Brief >> Using the material below, copy every line where "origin" appears.

Data for processing >>

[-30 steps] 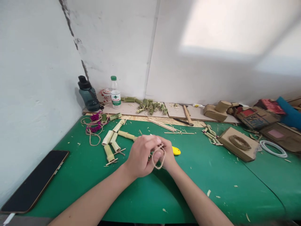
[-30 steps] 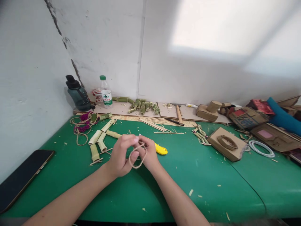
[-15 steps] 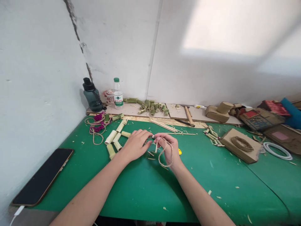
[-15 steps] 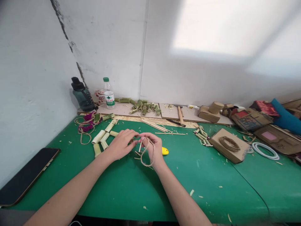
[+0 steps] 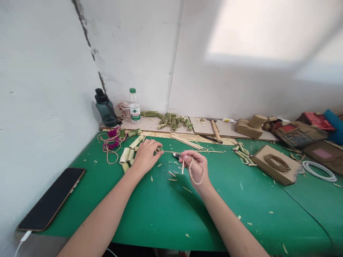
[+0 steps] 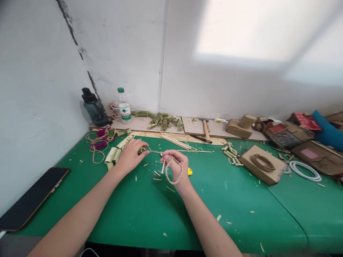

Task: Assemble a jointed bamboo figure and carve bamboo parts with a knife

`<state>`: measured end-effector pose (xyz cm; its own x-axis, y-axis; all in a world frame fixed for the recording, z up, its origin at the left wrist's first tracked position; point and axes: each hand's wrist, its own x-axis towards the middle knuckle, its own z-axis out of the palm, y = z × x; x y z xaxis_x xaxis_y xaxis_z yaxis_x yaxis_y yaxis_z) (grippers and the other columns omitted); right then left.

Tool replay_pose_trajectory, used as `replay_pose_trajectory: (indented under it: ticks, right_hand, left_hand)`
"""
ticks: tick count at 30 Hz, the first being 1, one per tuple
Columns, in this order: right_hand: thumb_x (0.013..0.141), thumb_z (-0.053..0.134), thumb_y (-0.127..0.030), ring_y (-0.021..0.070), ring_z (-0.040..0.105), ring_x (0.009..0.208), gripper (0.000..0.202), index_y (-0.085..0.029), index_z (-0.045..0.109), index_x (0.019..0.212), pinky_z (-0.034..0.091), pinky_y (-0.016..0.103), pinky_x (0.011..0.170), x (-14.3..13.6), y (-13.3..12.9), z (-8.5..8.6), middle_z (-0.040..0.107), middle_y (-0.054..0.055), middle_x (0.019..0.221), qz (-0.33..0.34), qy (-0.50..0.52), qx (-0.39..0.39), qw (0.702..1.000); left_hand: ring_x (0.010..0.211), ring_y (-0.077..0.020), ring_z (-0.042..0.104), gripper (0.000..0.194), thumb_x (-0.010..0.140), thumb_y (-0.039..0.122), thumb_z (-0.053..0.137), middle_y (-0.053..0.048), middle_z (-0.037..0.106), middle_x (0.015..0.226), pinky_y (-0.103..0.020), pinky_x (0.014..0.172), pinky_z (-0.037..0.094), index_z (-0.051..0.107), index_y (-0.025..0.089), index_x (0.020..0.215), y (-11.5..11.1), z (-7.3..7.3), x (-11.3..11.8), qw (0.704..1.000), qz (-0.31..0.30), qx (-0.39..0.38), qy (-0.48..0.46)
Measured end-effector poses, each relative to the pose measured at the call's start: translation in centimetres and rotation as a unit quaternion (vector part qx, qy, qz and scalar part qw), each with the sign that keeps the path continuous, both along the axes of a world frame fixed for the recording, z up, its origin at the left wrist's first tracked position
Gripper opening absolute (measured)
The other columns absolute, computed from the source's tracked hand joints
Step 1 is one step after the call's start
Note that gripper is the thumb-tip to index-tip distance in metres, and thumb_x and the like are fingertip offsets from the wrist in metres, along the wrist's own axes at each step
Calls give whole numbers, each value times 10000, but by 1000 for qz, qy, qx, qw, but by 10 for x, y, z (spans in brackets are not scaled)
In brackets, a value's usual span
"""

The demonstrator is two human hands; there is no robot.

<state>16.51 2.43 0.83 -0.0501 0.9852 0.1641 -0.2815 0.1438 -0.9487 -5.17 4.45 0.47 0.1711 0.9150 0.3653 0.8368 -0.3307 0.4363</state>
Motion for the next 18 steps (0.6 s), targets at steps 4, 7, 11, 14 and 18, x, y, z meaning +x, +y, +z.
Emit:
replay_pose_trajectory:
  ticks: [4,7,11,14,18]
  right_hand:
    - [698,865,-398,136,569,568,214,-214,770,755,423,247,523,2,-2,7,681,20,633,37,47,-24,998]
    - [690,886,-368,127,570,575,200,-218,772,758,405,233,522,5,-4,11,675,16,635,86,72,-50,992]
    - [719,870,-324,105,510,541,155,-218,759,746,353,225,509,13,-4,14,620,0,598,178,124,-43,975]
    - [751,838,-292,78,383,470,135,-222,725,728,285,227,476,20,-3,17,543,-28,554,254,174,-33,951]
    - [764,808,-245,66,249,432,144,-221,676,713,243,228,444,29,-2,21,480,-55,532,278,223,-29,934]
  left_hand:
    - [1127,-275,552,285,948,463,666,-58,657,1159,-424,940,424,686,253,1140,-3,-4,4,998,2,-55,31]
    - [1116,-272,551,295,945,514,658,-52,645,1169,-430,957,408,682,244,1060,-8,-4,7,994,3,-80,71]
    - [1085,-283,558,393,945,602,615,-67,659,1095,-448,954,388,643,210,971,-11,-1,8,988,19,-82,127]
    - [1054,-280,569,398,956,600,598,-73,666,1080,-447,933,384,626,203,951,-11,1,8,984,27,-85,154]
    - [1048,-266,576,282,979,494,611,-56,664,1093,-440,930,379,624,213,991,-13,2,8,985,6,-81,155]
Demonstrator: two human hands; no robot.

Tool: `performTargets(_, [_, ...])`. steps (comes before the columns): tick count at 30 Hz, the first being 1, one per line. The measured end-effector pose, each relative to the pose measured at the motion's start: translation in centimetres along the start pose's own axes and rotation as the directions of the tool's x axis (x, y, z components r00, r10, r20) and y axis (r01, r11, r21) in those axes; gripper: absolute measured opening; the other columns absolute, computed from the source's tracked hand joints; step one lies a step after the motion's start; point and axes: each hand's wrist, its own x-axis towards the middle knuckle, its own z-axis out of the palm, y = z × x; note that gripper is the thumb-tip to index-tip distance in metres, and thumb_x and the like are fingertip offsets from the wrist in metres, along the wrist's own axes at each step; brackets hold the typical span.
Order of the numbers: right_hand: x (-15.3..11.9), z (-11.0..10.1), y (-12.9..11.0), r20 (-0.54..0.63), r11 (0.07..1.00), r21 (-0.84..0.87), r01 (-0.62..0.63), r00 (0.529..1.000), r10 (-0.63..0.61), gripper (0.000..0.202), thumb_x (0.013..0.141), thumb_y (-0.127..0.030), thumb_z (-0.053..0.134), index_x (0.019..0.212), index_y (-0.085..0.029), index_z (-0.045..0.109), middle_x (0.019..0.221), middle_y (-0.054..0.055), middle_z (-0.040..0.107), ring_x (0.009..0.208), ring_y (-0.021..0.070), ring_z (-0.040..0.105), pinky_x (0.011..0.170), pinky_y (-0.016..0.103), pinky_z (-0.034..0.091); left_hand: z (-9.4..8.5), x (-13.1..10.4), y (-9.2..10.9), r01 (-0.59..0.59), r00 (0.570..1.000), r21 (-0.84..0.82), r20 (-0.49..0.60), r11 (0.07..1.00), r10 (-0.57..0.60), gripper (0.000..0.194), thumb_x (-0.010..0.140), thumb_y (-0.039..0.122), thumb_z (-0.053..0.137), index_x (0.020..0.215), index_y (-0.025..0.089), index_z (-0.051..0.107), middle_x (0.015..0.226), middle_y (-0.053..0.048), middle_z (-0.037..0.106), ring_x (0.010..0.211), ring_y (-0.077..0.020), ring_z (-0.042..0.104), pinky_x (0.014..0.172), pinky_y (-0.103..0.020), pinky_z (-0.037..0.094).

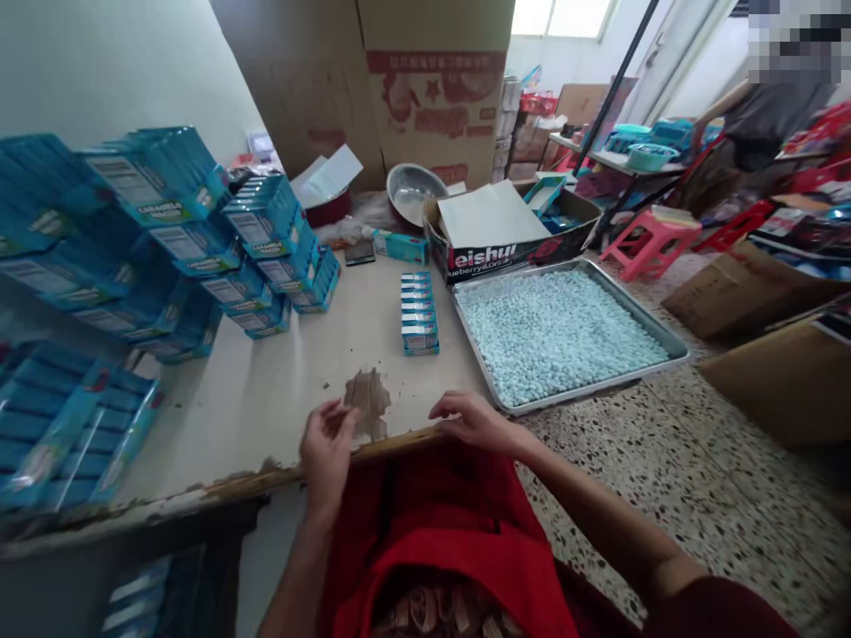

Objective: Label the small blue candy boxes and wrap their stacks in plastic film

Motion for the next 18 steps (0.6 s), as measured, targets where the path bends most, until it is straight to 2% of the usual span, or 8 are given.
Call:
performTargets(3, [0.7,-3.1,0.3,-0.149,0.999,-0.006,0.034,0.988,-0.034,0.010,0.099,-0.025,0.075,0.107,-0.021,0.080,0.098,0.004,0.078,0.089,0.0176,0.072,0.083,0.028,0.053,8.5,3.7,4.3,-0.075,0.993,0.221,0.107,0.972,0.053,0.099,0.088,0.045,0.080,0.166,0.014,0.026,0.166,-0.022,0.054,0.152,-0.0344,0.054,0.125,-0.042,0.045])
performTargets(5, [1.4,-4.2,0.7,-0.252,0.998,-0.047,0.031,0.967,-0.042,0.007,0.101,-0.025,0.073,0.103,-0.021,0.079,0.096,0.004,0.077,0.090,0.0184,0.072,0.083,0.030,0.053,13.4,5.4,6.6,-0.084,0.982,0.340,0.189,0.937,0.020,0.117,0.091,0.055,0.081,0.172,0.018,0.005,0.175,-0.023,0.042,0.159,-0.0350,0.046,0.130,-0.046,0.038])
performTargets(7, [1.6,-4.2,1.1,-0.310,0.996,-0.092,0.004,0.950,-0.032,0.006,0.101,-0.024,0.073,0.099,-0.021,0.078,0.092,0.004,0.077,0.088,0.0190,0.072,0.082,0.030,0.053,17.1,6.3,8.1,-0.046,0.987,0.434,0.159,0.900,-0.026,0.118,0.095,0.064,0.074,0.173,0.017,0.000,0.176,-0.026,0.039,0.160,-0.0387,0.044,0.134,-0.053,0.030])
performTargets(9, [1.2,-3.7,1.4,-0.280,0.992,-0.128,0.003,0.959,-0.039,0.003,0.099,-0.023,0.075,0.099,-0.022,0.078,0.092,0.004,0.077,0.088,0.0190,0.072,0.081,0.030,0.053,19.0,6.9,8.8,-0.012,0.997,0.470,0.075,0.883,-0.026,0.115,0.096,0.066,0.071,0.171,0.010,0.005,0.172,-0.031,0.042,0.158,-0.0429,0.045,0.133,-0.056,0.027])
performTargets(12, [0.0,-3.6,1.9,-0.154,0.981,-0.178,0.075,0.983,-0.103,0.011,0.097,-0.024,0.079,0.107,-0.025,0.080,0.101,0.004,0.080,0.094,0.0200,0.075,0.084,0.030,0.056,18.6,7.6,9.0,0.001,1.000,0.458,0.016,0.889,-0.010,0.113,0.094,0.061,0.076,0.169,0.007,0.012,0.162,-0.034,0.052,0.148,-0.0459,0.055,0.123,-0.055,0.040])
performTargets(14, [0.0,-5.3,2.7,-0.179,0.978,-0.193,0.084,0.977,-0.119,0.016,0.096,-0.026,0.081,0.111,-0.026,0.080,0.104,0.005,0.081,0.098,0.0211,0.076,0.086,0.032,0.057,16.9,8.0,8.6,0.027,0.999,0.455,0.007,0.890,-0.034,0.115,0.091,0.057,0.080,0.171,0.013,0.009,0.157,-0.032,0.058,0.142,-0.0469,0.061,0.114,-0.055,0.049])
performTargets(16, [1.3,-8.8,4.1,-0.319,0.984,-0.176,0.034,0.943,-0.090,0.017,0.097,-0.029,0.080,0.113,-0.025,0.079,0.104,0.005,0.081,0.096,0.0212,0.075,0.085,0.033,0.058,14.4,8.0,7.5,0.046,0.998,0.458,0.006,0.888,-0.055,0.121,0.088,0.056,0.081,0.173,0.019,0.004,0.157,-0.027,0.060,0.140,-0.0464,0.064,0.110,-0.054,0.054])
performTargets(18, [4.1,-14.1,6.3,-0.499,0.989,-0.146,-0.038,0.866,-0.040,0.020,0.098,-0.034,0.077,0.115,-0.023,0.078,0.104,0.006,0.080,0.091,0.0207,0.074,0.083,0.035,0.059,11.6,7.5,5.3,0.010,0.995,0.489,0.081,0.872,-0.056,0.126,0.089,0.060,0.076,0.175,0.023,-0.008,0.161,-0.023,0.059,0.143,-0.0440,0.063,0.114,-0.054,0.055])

Reply >>
`<state>`: measured end-effector pose (xyz cm; its own x-axis, y-axis; all in a world frame fixed for the recording, z up, its origin at the left wrist's first tracked position; point and axes: each hand's wrist, its own x-axis towards the middle knuckle, its own z-axis out of the palm, y = z × x; x y z xaxis_x xaxis_y xaxis_z yaxis_x yaxis_y yaxis_z) (grippers and the other columns omitted); right then left.
Measured end-effector poses, each relative to the pose measured at the call's start: translation in centimetres and rotation as a unit quaternion (vector part qx, qy, qz and scalar part qw), each with the sign that keeps the path continuous, both along the axes of a world frame fixed for the recording, z up, its origin at the left wrist's first tracked position

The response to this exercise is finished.